Copy each line of the listing that includes "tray".

» Information supplied
****

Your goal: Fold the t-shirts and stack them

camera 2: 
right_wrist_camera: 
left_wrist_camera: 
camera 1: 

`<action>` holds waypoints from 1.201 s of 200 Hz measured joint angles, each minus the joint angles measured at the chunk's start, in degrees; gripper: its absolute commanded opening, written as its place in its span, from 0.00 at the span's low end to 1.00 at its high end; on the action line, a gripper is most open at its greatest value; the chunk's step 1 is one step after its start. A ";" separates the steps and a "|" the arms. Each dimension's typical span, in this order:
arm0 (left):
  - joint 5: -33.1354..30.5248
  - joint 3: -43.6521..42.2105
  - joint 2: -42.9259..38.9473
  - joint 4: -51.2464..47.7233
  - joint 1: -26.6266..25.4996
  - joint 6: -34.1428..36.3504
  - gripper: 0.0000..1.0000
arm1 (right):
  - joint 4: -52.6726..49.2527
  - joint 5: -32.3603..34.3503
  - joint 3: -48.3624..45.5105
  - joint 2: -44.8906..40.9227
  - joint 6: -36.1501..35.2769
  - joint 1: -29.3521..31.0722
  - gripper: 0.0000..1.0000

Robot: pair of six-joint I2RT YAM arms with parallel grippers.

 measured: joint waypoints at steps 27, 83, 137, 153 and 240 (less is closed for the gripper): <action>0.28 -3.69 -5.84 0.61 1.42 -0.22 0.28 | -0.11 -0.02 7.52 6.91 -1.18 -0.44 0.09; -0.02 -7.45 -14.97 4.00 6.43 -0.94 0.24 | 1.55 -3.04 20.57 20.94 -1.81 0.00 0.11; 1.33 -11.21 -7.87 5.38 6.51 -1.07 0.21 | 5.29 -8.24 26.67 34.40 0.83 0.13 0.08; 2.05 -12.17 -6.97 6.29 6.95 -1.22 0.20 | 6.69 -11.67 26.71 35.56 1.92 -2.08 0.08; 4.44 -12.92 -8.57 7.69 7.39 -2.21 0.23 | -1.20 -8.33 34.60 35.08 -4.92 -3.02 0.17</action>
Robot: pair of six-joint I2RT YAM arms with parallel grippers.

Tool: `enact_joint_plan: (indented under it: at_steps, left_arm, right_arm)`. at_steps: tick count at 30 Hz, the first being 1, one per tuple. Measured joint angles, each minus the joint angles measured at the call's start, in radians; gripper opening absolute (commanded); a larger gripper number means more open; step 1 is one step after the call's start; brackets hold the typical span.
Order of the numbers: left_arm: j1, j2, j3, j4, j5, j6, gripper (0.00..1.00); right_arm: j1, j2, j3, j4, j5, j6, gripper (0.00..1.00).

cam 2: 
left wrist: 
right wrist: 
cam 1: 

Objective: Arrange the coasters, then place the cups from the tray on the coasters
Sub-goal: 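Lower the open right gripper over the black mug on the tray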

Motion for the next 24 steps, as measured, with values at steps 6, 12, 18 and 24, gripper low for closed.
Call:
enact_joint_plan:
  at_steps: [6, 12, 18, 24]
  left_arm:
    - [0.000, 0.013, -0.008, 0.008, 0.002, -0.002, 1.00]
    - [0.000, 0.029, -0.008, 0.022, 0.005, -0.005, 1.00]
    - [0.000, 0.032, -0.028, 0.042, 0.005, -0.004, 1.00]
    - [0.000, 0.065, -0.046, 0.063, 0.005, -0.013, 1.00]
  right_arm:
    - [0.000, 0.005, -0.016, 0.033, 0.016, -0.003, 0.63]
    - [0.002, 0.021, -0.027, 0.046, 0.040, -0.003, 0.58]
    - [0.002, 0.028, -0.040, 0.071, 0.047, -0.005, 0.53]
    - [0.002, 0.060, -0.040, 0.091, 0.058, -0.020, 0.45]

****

» Output
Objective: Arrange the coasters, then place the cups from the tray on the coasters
Sub-goal: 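Lower the open right gripper over the black mug on the tray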

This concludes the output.